Quantcast

Factor Analysis and Multiple Imputation

classic Classic list List threaded Threaded
5 messages Options
Reply | Threaded
Open this post in threaded view
|  
Report Content as Inappropriate

Factor Analysis and Multiple Imputation

gregor.hochschild
Hi,

I would like to run a couple of regressions using the factor score from an explorative factor analysis  as the dependent variable but I am not sure how I should handle missing data. In particular, I want to
a) construct the dependent variable from 8 items using explorative factor analysis
b) run some regressions using the factor score as the dep. variable

There are missing values for pretty much all the variables including the 8 items as well as the independent variables in the regression. What is the best approach to handle the missing data problem? What is the right imputation procedure in this case?
Should I first use all available information in the data to recover the missing data across all the variables, and then run the factor analysis? But how do I do this in Stata given that mi does not support factor analysis?

Thanks,
Greg
--
GMX DSL: Internet-, Telefon- und Handy-Flat ab 19,99 EUR/mtl.  
Bis zu 150 EUR Startguthaben inklusive! http://portal.gmx.net/de/go/dsl
*
*   For searches and help try:
*   http://www.stata.com/help.cgi?search
*   http://www.stata.com/support/statalist/faq
*   http://www.ats.ucla.edu/stat/stata/
Reply | Threaded
Open this post in threaded view
|  
Report Content as Inappropriate

Re: Factor Analysis and Multiple Imputation

Maarten buis
--- On Thu, 22/7/10, [hidden email] wrote:

> I would like to run a couple of regressions using the
> factor score from an explorative factor analysis  as
> the dependent variable but I am not sure how I should handle
> missing data. In particular, I want to
> a) construct the dependent variable from 8 items using
> explorative factor analysis
> b) run some regressions using the factor score as the dep.
> variable
>
> There are missing values for pretty much all the variables
> including the 8 items as well as the independent variables
> in the regression. What is the best approach to handle the
> missing data problem? What is the right imputation procedure
> in this case?
> Should I first use all available information in the data to
> recover the missing data across all the variables, and then
> run the factor analysis? But how do I do this in Stata given
> that mi does not support factor analysis?

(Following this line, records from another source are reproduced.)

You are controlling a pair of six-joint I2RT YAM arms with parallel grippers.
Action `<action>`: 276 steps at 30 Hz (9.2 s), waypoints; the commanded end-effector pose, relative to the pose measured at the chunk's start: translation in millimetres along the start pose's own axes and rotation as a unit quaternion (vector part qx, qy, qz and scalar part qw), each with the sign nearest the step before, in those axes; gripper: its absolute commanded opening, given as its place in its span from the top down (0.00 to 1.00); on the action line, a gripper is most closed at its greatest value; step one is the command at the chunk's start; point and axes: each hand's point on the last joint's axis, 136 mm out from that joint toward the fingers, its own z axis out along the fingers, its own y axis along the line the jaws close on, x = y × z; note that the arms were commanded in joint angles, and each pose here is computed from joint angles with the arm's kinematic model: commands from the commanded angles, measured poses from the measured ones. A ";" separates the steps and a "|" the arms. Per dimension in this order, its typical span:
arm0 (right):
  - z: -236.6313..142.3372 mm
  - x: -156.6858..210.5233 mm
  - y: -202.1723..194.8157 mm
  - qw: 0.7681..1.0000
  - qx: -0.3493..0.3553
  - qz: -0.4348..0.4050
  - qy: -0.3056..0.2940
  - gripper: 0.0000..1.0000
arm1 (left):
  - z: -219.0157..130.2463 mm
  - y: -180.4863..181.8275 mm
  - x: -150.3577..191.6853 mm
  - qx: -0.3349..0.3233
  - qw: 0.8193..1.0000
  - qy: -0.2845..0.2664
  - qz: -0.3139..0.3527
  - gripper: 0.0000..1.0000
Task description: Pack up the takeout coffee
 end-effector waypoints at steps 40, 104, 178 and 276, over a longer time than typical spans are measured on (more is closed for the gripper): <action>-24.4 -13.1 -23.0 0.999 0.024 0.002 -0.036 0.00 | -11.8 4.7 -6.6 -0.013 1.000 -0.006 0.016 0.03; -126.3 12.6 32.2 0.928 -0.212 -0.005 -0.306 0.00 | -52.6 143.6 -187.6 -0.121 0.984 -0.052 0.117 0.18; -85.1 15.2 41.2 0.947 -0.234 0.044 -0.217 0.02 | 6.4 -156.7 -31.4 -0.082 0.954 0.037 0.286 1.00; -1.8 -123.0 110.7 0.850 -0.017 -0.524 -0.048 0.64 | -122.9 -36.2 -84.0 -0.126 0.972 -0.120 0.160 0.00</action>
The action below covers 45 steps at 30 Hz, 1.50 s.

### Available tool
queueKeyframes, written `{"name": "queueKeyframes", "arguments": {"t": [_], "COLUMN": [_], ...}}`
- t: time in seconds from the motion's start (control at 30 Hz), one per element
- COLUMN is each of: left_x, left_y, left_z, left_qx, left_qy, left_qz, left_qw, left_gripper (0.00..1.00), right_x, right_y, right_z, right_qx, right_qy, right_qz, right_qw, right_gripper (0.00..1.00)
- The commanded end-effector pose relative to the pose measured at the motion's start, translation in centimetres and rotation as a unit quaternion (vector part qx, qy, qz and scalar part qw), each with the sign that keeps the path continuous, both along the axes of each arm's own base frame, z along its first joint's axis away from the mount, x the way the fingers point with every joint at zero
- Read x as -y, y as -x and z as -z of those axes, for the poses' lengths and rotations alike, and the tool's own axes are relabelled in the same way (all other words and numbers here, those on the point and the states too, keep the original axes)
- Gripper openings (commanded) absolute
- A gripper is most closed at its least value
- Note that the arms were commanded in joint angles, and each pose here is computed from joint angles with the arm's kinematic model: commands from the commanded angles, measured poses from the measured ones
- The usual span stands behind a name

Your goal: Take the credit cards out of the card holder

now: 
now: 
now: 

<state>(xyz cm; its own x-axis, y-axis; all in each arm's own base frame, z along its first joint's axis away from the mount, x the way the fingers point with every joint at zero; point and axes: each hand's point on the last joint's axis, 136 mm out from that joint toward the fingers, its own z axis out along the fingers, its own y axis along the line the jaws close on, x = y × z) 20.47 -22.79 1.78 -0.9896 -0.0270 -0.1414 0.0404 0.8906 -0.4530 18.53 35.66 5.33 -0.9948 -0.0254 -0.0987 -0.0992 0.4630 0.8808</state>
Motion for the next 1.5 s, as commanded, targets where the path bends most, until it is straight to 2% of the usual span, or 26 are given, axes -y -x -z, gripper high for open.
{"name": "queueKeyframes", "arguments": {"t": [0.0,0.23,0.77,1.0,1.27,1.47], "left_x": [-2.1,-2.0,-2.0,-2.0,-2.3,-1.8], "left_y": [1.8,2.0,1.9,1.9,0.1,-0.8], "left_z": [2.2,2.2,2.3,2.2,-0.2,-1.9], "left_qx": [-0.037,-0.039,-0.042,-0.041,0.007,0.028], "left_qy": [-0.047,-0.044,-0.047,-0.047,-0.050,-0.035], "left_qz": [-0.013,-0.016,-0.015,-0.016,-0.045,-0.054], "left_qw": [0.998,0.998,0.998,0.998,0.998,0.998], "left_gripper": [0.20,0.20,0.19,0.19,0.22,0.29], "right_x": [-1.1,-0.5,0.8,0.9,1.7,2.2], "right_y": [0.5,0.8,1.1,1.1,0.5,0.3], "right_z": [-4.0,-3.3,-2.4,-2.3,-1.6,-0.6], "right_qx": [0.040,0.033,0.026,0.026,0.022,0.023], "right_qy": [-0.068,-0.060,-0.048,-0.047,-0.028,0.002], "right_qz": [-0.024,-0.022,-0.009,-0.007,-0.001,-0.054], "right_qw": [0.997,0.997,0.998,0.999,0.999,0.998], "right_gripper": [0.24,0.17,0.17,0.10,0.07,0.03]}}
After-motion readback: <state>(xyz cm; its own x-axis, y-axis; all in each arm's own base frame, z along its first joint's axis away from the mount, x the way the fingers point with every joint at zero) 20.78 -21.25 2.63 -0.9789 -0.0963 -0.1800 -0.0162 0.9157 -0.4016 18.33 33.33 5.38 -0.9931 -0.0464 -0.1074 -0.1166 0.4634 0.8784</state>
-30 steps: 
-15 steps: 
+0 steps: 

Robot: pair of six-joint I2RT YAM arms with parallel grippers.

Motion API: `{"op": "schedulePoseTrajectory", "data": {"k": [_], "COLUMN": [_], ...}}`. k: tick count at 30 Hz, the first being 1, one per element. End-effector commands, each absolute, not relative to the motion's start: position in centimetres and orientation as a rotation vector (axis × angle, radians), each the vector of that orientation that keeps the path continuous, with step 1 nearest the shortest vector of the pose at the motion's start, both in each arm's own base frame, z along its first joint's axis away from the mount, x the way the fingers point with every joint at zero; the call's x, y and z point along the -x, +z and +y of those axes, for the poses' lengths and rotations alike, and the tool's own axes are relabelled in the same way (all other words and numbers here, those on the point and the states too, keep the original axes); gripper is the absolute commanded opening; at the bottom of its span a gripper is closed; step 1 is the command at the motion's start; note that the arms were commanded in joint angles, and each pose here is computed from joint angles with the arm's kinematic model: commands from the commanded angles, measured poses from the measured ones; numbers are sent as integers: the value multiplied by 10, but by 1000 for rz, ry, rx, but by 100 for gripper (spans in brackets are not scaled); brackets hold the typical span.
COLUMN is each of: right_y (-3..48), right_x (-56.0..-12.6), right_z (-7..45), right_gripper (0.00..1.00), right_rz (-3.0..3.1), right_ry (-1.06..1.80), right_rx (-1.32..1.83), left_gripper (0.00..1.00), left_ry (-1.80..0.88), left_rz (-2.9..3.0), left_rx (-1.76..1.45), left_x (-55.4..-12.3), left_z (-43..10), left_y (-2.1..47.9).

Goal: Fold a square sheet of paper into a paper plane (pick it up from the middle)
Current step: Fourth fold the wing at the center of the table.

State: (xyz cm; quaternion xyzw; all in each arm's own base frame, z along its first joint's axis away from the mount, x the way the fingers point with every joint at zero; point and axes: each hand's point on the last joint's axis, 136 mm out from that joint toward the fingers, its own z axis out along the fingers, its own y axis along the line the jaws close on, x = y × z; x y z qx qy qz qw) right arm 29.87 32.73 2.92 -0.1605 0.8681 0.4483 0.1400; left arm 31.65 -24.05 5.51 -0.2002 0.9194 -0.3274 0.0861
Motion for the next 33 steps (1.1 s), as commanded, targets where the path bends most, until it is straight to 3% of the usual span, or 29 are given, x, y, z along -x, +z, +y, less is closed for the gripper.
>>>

The aim of an imputation model is to reproduce the observed patterns in
the data on to the missing values. You need to make sure that you
reproduce the relevant patterns for your model of interest, but that
does not mean that you need to use the same model as you intend to use
in your final analysis. The factor score is just a linear combination
of your observed items, so it is enough for the regression part of your
model, to reproduce the association between the observed items and your
explanatory variables. Factor analysis just uses the correlation between
the observed items, so as long as your imputation model reproduces the
correlations between the items you are ok for the factor analysis part.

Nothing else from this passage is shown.